The drive back with Greg was painful. I wanted to talk to him and tell him everything about how I found out I was pregnant and tried to tell him, but I couldn’t get any words out. I stayed quiet, and he seemed to understand I needed to be silent right now. When we got home, he went into the bedroom, changed the sheets and put me in bed. When I woke up again, it was dark outside. I saw the pills the doctor prescribed next to my bed, took them, and considered going back to sleep. Finally, I walked out to the living room where Greg was watching a football game. When he saw me, he turned it off and patted a spot on the sofa next to him. I sat by him and grabbed his hand.

After three days, I told my husband I had been pregnant. Then explained to him about trying to tell him and the miscarriage. I left out Harvey taking me to the hospital, even though he knew. I didn’t believe what Harvey had told me, but I didn’t want to think about it right now.

“Babe, would you have been happy with a baby?” I asked.

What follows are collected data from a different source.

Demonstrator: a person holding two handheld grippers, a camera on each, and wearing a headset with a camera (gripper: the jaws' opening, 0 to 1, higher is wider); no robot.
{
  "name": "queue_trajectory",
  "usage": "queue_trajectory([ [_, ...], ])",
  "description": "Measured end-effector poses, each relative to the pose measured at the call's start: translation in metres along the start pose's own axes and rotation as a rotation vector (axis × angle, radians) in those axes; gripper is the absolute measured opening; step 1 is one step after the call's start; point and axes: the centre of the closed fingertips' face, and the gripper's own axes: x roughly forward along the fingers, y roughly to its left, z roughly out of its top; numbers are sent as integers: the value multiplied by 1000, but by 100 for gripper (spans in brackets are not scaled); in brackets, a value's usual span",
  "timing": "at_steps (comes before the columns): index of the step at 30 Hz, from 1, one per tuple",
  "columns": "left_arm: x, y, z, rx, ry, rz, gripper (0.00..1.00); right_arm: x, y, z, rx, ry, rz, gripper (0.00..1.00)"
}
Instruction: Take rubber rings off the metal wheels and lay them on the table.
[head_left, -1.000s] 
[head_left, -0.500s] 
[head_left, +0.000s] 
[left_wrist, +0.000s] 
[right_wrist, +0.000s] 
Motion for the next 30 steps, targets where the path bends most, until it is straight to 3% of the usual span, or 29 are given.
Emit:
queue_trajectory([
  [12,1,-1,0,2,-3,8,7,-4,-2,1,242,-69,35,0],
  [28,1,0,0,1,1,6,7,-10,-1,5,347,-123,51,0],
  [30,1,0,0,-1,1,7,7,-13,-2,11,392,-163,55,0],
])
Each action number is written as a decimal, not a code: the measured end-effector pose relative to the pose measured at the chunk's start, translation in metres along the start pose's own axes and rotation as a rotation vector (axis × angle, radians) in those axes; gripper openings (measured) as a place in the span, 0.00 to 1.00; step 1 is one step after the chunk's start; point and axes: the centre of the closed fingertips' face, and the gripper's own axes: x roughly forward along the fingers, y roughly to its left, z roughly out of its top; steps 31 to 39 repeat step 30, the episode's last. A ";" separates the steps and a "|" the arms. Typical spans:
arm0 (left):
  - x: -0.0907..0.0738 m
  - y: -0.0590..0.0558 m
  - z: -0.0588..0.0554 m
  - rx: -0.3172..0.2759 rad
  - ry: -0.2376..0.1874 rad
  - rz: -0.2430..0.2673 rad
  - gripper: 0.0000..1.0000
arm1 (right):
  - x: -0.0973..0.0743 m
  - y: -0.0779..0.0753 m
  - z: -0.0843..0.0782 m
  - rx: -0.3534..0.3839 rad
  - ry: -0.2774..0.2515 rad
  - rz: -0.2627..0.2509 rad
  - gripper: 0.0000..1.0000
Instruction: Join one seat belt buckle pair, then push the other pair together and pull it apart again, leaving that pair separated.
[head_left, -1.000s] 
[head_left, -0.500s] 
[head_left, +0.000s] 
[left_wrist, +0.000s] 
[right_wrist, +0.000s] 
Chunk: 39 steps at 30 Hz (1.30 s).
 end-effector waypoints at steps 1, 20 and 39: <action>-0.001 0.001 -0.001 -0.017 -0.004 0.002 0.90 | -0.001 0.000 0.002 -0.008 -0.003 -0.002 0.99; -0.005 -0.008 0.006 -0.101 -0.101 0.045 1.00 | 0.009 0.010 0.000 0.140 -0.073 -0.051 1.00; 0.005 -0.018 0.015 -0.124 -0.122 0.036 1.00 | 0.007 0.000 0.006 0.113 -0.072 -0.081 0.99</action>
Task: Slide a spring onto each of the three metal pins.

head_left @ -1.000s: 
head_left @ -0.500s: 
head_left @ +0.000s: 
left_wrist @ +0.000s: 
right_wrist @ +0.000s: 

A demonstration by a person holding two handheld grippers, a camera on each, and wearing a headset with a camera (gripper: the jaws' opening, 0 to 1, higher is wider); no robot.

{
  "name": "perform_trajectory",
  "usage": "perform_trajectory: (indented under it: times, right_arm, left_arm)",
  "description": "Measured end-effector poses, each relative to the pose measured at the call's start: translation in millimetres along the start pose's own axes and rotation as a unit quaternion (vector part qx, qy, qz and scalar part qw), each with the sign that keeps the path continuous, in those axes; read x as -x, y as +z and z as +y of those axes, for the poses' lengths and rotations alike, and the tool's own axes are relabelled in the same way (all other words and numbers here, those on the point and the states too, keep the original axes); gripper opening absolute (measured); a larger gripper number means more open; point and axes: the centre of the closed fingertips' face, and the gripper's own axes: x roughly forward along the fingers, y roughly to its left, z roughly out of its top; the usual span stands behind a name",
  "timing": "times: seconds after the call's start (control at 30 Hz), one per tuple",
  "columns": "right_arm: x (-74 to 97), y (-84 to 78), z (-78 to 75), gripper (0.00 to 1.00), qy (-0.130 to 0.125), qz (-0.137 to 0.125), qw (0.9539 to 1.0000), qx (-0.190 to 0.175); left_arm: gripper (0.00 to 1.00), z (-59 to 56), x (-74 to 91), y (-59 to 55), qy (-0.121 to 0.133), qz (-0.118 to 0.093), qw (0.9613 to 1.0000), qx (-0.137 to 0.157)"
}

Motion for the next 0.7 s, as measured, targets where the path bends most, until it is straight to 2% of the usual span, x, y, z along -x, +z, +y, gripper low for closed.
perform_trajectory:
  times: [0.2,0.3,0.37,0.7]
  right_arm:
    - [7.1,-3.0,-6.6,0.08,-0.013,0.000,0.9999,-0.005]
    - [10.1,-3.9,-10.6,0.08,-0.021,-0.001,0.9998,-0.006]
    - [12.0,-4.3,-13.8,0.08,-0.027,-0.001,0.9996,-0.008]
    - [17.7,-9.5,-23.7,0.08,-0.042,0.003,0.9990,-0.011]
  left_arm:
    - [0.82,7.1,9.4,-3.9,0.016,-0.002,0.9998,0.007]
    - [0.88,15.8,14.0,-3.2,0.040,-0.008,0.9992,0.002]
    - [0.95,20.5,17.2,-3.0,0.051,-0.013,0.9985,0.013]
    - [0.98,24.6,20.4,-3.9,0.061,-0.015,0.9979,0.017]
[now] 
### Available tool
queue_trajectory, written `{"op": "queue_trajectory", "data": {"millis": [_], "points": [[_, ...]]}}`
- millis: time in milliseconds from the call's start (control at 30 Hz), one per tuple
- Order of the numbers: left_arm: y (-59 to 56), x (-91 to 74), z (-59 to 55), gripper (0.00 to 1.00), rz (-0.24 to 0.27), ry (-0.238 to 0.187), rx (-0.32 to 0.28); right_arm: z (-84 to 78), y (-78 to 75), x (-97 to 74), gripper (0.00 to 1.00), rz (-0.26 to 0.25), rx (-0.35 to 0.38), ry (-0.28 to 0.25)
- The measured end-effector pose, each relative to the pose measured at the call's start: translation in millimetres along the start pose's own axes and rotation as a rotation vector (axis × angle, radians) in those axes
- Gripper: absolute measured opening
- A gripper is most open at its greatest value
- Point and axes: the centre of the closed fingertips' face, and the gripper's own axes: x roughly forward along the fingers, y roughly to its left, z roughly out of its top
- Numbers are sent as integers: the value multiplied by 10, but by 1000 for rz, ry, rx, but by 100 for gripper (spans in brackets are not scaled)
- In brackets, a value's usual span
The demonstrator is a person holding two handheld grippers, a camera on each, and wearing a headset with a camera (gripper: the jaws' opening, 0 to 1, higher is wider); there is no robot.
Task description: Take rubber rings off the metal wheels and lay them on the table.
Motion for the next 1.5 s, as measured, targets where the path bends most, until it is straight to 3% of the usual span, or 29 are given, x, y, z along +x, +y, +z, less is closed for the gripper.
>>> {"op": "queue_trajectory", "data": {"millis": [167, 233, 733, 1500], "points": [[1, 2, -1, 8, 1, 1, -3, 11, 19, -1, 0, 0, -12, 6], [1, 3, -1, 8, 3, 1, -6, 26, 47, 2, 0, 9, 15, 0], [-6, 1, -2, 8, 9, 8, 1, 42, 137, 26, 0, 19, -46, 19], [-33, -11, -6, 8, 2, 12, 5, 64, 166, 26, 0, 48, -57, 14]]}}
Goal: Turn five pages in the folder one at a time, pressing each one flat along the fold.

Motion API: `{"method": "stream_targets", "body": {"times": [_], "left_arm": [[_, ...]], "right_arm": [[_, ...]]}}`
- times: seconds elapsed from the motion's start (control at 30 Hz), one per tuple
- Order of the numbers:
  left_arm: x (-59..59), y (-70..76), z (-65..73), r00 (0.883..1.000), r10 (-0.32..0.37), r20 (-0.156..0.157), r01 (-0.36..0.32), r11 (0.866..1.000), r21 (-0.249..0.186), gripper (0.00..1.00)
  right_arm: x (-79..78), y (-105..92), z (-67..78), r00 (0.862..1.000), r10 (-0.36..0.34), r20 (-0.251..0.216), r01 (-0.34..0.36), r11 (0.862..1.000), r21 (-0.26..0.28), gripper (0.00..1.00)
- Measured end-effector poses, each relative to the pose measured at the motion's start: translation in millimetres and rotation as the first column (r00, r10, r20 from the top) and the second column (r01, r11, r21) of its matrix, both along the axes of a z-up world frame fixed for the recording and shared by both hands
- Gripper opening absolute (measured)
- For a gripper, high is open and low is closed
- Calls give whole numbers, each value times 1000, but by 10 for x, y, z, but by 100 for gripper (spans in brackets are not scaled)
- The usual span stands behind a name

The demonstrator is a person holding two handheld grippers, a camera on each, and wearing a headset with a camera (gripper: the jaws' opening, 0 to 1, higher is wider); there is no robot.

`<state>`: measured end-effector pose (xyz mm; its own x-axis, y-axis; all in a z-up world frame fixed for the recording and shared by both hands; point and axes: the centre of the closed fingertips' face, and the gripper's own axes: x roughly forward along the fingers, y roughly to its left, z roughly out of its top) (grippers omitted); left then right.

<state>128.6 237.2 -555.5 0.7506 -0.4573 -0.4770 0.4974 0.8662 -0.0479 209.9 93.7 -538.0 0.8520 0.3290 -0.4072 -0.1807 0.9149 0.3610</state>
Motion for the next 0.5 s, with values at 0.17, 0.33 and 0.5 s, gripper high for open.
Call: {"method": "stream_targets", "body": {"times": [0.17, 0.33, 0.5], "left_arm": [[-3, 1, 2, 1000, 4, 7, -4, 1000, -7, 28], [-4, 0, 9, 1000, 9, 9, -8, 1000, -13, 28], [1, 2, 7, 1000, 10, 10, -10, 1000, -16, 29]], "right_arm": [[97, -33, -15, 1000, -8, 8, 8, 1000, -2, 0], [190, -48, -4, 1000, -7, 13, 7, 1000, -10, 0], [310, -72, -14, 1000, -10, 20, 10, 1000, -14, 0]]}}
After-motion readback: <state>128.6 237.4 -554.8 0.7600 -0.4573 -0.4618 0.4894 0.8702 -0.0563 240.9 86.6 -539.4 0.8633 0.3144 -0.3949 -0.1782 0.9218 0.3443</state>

“Of course,” he said. “I’m just sorry I’ve been so bogged down by work that you couldn’t even tell me what was going on. I’m really sorry, Audrey, and I’m going to make it up to you. Next week in St. Thomas I will be all yours, and whenever you want to start trying for a baby again, I’m all in.”

“Thanks,” I said, putting my head on his shoulder.

“But since I had to take off today, and we’ll be gone next week, I have to go into the office tomorrow. You’re feeling better right?”

“Oh. Yes, I guess I’m somewhat OK now.”

“And remember I’ll be gone Tuesday and Wednesday nights.”

“Yes, your business trip to Chicago,” I said, disappointed. I wanted to spend time with him after what I’d been through, but it seemed that I would have to wait until St. Thomas.

“I’ll be right back. Want to watch something?” he said on his way to the bathroom. He left his phone behind, and I did something I’d never done before. I reached for it, put in his four number password, and searched his messages. There were some of his friends’ texts- Jon, Marco, Gordon. Then I saw Natalie’s name. I touched it and there were a string of texts, all work-related. I let out a breath I didn’t even realize I was holding in and put the phone back as it was.

“Let’s catch up on The Walking Dead,” I called out. Nothing like a little gore to distract you from life’s problems. At least I wasn’t being chased by zombies and forced to survive in a post-apocalyptic world.